* _Exercise details_
Exercise in exact copying: restate word for word only the lines below from the one containing "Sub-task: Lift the" through the one containing "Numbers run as", omitting any pictures.

* _Source material_

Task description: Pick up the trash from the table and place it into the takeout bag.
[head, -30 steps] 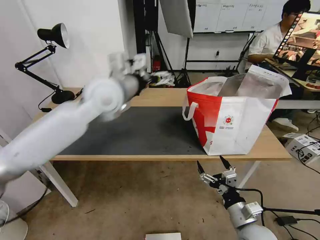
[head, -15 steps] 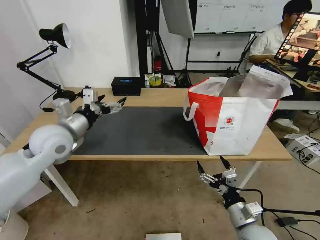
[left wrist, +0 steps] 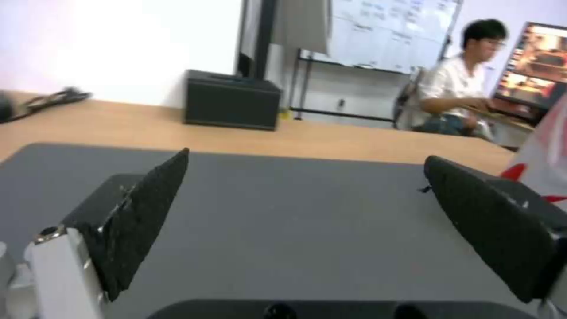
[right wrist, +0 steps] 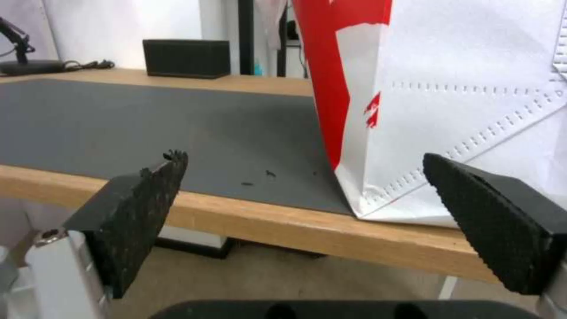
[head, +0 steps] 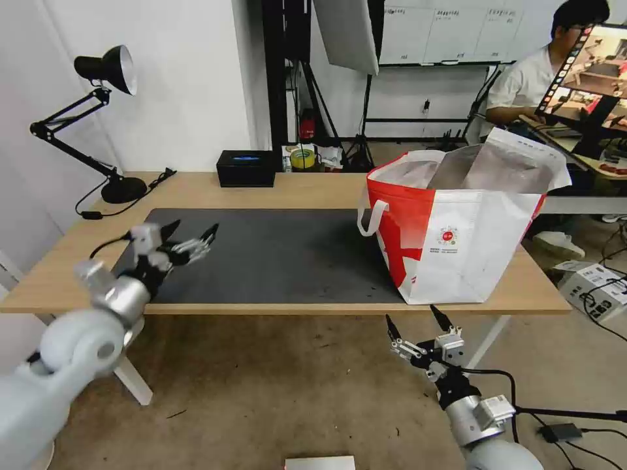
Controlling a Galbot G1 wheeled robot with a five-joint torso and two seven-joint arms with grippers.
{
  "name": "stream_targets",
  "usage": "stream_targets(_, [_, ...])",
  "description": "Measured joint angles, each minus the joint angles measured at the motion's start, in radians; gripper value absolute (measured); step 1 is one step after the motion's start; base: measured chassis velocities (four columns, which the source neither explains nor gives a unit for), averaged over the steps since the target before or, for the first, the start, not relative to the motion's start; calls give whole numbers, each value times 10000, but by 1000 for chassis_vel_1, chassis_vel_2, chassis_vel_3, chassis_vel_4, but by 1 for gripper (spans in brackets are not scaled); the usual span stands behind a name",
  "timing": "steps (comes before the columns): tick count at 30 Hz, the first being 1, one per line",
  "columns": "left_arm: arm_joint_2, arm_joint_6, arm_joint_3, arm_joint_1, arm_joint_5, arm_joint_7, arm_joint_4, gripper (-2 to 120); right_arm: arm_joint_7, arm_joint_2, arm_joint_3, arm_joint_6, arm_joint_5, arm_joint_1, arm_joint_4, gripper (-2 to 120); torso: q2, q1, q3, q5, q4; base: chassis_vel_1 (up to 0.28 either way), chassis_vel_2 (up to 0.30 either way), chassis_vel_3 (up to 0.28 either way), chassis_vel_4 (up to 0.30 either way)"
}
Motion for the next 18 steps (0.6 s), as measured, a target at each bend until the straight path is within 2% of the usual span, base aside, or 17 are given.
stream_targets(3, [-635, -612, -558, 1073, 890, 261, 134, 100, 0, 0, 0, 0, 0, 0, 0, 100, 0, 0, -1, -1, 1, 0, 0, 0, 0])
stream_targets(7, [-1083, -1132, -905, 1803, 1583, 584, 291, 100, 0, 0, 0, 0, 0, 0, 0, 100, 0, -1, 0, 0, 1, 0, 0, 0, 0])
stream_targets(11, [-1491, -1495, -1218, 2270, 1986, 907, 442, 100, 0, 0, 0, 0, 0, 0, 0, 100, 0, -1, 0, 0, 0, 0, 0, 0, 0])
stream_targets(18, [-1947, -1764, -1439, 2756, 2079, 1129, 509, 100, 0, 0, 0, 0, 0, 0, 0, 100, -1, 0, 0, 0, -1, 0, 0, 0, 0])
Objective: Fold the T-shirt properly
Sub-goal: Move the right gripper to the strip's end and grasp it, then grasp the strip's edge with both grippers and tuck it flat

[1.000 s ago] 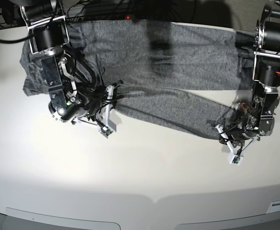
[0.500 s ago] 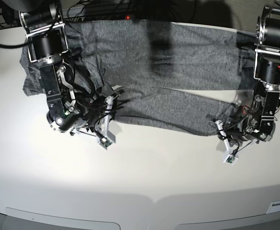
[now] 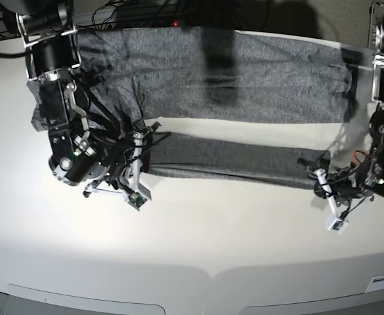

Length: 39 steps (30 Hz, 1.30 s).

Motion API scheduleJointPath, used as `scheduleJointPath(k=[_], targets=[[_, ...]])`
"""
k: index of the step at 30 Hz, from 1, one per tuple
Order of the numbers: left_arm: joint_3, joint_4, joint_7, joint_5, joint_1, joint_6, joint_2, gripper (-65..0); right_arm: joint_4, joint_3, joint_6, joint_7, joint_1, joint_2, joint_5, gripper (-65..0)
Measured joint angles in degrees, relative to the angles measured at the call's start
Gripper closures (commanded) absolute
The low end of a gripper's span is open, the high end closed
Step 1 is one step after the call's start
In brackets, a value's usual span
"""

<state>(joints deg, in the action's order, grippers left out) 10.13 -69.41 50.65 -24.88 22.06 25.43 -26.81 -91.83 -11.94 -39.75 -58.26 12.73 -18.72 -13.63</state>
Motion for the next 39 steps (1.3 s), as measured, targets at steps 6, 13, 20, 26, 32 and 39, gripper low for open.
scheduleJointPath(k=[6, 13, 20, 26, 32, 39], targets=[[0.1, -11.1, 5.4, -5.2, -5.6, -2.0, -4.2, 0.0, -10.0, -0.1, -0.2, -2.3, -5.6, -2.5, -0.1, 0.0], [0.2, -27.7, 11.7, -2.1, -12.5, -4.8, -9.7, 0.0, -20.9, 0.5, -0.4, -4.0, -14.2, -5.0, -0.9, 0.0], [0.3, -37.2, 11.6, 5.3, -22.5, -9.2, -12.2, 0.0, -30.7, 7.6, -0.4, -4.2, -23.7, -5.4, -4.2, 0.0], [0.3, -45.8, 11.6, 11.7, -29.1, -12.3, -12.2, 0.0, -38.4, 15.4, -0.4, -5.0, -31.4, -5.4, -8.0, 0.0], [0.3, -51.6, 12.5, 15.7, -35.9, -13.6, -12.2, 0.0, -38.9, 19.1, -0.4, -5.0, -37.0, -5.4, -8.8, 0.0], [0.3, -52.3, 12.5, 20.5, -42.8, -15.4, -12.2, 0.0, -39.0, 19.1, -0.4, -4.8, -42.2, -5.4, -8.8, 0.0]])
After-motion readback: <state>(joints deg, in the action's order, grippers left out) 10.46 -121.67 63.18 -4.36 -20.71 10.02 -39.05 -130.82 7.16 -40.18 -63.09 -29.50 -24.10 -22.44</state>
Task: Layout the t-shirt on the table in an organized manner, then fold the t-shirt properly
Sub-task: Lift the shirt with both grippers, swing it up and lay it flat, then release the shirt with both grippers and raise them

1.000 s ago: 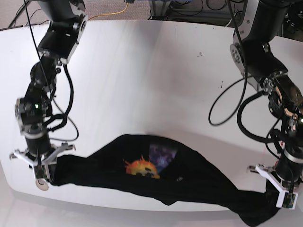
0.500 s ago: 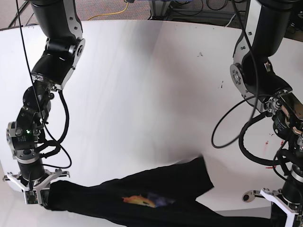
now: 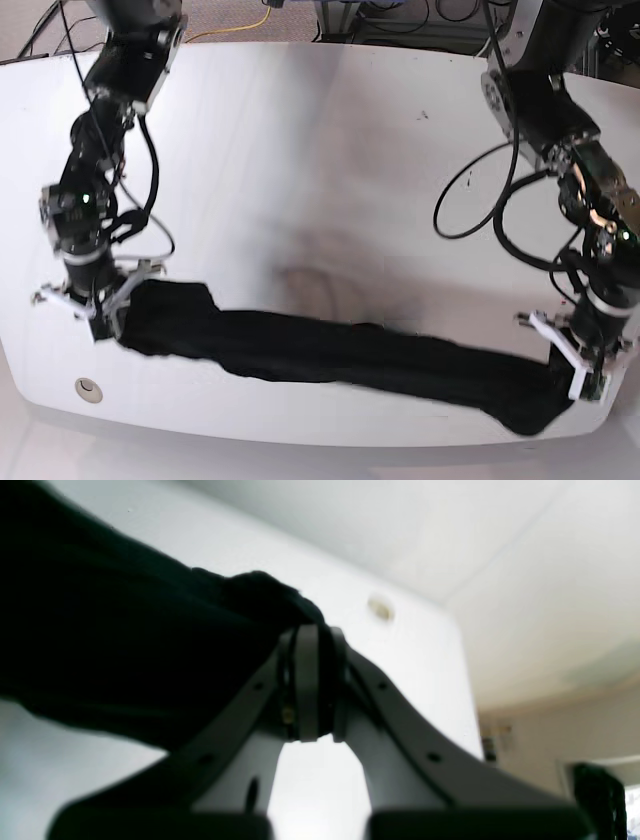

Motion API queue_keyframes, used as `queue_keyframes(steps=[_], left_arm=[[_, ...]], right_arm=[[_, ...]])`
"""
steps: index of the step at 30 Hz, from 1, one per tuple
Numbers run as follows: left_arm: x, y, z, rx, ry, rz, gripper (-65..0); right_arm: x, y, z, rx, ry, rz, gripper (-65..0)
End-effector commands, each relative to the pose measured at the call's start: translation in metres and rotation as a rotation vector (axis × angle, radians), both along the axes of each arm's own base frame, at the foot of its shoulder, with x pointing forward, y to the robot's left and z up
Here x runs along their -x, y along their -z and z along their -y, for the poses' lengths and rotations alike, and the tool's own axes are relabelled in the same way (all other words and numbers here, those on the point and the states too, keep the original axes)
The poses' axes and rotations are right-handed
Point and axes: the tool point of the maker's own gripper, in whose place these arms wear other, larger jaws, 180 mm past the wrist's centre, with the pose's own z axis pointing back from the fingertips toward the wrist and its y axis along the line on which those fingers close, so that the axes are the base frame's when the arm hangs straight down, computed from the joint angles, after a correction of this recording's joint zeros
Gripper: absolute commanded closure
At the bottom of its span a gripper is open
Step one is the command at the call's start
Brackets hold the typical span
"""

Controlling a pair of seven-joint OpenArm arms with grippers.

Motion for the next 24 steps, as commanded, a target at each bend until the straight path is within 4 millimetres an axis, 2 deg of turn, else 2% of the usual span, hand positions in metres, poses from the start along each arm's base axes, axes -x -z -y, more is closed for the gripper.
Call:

* _Answer space_
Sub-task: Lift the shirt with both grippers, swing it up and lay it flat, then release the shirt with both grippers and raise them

1.000 s ago: 
0.500 s ago: 
now: 

Motion API queue_keyframes, used as `queue_keyframes(steps=[_], left_arm=[[_, ...]], right_arm=[[_, ...]])`
"""
steps: index of the step at 30 Hz, from 1, one per tuple
Numbers run as follows: left_arm: x, y, z, rx, ry, rz, gripper (-65..0); right_arm: x, y, z, rx, ry, rz, gripper (-65..0)

This answer requires no additional content.